Exercise:
Taking the material as a whole, state how many of its lines contain "sleeve". Write the number and nothing more.
---------- Provided records ----------
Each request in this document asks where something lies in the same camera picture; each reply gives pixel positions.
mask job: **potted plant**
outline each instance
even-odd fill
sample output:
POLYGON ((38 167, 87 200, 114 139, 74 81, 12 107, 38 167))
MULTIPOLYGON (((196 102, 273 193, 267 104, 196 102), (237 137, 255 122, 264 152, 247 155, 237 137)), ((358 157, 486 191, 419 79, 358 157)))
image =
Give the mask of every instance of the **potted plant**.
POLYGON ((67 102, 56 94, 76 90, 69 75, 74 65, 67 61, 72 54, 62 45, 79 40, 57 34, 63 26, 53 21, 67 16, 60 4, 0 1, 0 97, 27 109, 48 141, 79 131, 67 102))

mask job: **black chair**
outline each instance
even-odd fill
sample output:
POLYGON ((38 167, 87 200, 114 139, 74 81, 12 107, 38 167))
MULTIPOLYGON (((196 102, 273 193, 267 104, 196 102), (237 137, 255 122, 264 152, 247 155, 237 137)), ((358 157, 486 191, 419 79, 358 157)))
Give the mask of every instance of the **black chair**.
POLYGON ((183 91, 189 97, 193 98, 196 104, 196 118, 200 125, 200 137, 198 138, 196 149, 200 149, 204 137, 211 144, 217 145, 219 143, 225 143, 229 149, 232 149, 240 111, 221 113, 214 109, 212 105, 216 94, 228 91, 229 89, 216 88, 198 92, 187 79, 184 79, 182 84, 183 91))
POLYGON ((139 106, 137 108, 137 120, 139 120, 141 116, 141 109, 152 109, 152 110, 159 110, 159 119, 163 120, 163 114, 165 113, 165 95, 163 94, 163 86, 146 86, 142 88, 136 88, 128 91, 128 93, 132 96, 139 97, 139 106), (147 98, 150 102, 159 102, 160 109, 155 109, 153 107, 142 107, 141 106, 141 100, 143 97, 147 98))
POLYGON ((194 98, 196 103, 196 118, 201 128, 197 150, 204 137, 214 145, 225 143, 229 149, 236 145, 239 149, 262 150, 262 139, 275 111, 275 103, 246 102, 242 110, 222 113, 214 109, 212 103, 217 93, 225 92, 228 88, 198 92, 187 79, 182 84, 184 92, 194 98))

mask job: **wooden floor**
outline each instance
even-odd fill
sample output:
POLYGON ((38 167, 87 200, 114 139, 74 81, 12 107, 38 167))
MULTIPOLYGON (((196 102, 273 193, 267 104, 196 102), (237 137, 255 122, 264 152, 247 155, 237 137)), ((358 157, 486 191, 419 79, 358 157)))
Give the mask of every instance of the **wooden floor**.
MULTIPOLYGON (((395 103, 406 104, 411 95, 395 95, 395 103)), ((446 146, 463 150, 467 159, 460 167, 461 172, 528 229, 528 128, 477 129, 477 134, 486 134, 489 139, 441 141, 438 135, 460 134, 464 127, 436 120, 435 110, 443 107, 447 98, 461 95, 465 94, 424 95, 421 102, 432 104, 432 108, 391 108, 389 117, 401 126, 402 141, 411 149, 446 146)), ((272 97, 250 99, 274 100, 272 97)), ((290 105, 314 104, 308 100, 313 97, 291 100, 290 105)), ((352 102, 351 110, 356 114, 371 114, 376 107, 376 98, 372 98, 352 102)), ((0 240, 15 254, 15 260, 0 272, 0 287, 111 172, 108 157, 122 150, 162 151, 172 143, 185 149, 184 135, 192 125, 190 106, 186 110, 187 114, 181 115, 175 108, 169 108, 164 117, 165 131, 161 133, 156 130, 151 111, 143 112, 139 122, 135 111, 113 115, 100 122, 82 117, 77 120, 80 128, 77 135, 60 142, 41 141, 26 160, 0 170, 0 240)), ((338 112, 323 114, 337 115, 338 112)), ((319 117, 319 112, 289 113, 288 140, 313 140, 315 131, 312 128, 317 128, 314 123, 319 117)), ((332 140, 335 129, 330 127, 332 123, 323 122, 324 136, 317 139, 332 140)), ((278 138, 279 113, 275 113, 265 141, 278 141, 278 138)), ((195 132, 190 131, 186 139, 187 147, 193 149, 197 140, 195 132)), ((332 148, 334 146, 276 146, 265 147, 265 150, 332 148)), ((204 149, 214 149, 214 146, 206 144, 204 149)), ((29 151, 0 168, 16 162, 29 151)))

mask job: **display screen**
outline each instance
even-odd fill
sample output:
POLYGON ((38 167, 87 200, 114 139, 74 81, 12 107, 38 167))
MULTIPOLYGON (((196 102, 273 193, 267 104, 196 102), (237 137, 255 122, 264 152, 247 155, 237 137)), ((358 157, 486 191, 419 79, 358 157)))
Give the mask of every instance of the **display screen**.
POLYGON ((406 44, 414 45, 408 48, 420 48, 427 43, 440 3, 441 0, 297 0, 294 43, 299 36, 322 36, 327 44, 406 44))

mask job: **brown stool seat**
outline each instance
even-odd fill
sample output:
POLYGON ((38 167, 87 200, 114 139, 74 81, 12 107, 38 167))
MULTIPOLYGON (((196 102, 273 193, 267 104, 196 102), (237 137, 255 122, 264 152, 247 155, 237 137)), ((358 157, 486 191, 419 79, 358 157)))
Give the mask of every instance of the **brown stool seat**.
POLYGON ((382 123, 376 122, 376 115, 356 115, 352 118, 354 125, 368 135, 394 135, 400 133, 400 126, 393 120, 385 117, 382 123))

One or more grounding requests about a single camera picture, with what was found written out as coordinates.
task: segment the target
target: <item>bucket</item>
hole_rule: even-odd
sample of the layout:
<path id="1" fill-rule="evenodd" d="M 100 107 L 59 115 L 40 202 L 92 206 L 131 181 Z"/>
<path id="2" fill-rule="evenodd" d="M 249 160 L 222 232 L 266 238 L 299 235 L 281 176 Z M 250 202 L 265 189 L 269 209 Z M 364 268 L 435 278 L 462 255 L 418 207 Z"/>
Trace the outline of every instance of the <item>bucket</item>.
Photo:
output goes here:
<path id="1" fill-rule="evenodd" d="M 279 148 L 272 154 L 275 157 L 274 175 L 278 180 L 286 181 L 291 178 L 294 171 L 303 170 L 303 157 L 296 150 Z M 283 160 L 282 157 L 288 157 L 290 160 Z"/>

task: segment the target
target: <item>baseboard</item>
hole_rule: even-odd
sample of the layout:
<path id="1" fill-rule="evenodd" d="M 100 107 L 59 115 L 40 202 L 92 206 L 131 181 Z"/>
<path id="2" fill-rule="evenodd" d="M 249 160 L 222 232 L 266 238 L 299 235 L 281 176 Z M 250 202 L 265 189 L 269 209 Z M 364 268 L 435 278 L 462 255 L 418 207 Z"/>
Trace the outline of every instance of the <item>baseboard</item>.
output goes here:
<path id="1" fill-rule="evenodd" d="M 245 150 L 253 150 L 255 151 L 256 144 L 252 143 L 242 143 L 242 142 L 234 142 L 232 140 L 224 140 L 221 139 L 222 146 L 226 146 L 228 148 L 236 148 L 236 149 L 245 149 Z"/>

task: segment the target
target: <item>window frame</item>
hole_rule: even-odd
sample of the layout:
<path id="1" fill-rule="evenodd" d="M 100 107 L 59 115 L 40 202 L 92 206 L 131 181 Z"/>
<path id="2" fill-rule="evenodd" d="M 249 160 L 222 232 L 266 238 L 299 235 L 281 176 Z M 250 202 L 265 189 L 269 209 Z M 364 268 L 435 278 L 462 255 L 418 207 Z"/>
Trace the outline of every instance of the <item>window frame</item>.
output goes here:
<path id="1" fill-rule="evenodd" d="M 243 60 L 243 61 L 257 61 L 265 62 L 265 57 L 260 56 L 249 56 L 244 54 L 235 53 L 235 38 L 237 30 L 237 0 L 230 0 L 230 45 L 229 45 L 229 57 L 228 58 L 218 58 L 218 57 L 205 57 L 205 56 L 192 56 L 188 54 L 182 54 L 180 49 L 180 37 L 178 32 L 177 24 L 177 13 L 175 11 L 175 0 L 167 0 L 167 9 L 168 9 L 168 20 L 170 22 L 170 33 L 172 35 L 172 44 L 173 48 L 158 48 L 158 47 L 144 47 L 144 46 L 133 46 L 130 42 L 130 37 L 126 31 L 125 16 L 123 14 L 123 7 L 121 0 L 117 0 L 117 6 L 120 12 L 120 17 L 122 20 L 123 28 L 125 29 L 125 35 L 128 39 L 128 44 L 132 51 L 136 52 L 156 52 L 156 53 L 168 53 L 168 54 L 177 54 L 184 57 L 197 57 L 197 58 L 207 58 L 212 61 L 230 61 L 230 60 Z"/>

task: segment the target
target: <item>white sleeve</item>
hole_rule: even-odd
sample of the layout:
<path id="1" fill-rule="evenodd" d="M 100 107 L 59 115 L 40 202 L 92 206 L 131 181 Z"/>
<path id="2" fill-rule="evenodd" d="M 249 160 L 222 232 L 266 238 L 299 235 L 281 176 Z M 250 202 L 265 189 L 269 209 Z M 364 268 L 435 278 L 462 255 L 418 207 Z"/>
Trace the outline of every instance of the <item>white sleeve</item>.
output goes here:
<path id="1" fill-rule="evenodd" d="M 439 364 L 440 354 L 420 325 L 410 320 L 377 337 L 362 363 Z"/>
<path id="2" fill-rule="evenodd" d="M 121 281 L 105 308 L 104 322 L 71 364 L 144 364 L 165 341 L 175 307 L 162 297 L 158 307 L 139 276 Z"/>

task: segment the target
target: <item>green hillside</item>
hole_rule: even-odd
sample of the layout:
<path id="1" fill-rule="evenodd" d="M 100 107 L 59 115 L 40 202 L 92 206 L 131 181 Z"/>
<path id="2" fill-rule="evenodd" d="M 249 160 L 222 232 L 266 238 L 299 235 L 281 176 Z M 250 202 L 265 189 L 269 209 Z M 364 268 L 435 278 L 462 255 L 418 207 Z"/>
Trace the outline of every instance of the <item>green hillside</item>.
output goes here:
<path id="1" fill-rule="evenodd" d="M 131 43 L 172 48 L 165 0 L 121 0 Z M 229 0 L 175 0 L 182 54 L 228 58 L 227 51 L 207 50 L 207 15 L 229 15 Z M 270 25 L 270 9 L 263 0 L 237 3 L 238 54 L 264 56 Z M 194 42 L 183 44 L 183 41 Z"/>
----------
Answer box:
2